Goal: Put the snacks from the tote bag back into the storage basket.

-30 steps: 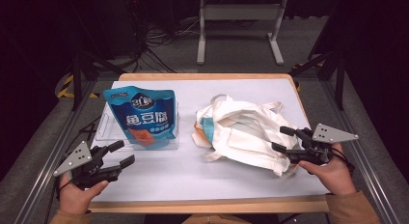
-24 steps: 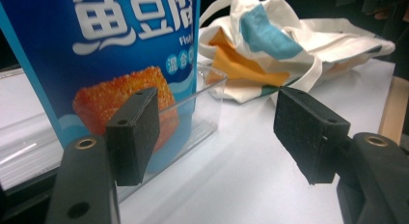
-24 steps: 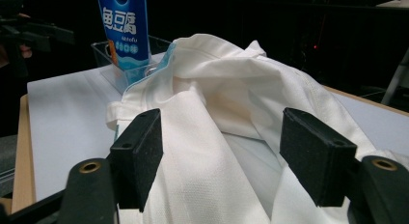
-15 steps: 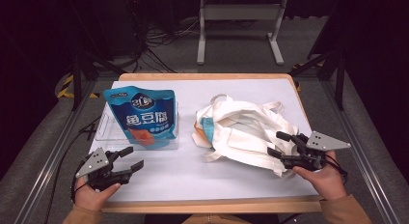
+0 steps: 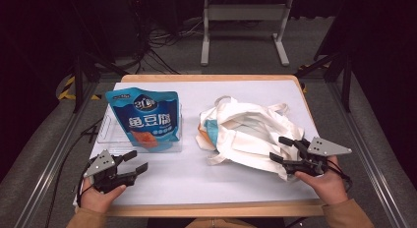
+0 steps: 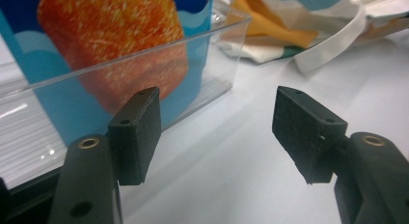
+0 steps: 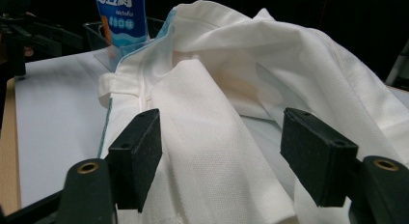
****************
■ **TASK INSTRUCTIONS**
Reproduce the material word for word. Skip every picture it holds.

■ **RESULT**
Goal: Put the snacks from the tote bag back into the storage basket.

-30 steps: 
-24 steps: 
-24 steps: 
-15 steps: 
+0 steps: 
+0 steps: 
+0 steps: 

The exercise output is complete.